[PATCH] D41096: [X86] Initial support for prefer-vector-width function attribute

Tue Dec 12 16:03:45 PST 2017

craig.topper added a comment.

In https://reviews.llvm.org/D41096#952981, @hfinkel wrote:

> I really do want to make sure that I understand the problem (before I continue suggesting solutions). To summarize:
>
> - AVX-512 is twice the length of AVX2, and so using AVX-512 over AVX2 should give a 2x speedup, but...

I want to avoid using the term AVX-512 and AVX2 here and use ZMM and YMM or vector width. There are new instructions introduced after AVX512F as part of the AVX512VL instruction set that use only XMM and YMM registers and are not subject to this frequency issue. Our documentation really doesn't make that clear as it uses "AVX2". Enabling avx512vl subtarget feature implies support for AVX512F and thus the support for 512-bit vectors.

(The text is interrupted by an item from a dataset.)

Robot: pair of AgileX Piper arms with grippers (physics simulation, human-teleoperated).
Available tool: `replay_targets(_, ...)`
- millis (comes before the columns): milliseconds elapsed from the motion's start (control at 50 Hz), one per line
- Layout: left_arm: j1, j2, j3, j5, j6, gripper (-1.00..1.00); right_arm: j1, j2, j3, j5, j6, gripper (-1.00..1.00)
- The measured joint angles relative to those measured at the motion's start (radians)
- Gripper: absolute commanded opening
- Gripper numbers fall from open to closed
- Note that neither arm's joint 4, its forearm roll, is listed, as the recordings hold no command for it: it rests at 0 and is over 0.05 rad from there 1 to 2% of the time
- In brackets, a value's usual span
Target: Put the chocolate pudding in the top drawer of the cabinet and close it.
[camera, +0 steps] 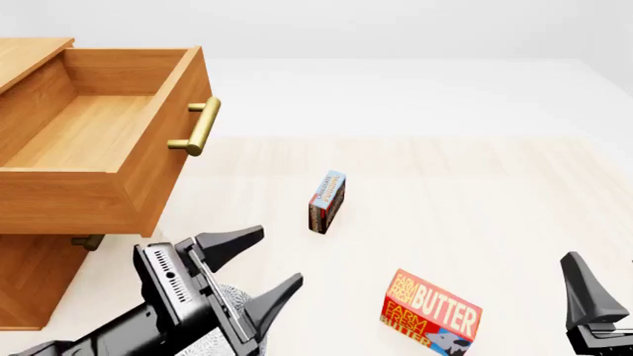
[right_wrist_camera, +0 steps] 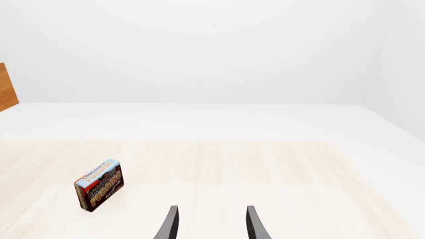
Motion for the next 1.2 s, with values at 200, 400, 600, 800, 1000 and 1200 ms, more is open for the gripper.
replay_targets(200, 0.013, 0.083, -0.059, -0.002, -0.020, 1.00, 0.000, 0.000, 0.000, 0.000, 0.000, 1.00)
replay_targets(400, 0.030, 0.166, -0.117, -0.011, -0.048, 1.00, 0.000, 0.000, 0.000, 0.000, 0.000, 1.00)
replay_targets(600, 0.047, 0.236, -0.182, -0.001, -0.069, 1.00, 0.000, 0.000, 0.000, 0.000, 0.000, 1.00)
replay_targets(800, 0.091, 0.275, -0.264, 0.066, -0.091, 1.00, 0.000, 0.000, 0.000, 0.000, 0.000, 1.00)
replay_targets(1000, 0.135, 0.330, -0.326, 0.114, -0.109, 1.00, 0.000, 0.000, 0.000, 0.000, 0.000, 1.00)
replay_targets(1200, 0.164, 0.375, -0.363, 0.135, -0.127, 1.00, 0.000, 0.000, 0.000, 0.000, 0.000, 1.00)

> - Using AVX-512 vs. using AVX2 can decrease the clock rate. For some chips, this could be nearly a ~30% decrease, although it's normally closer to 20% (see, e.g., https://en.wikichip.org/wiki/intel/frequency_behavior). That web page also explains that the clock-speed effect is not for all AVX-512 instructions, but only for complicated ones (e.g., floating-point and integer multiplication).
> - Mixing AVX-512 and AXV2 instructions also has negative throughput effects for the AVX2 instructions, this is explained in section 15.19 of the optimization manual (https://software.intel.com/sites/default/files/managed/9e/bc/64-ia-32-architectures-optimization-manual.pdf), which says:
> 
>> Skylake microarchitecture has two port schemes, one for using 256-bit or less registers, and another for using 512-bit registers.
>> 
>> When using registers up to or including 256 bits, FMA operations dispatch to ports 0 and 1 and SIMD operations dispatch to ports 0, 1 and 5. When using 512-bit register operations, both FMA and SIMD operations dispatch to ports 0 and 5.
>>  The maximum register width in the reservation station (RS) determines the 256 or 512 port scheme. Notice that when you use AVX-512 encoded instructions with YMM registers, the instructions are considered to be 256-bit wide.
>> 
>> The result of the 512-bit port scheme is that XMM or YMM code dispatches to 2 ports (0 and 5) instead of 3 ports (0, 1 and 5) and may have lower throughput and longer latency compared to the 256-bit port scheme.
> 
> 
> 
> - But there's an additional complication, discussed in 15.20 of the optimization manual:
> 
>> Some processors based on Skylake microarchitecture have two Intel AVX-512 FMA units, on ports 0 and 5, while other processors based on Skylake microarchitecture have a single Intel AVX-512 FMA unit, which is located on port 0.
>> 
>> Code that is optimized to run on a processor with two FMA units might not be optimal when run on a processor with one FMA unit.
> 
> If these are the relevant causes of the problem, then I suggest that we do the following:
> 
> 1. We really have two different Skylake cores for optimization purposes: The ones that execute AVX-512 only on port 0/1, and the ones that also can execute AVX-512 on port 5. We should stop pretending that these are the same cores, calling them both skylake-avx512, and call the former something else (say skylake-avx512-1p). These cores should have different scheduling models. We should benchmark these differently, and for the port-0-only variant, we should increase the TTI costs for all AVX-512 instruction by a factor of 2 (which is right because TTI returns reciprocal throughputs for vectorization), or maybe a little more than 2 (to account for the extra ILP constraints) if necessary.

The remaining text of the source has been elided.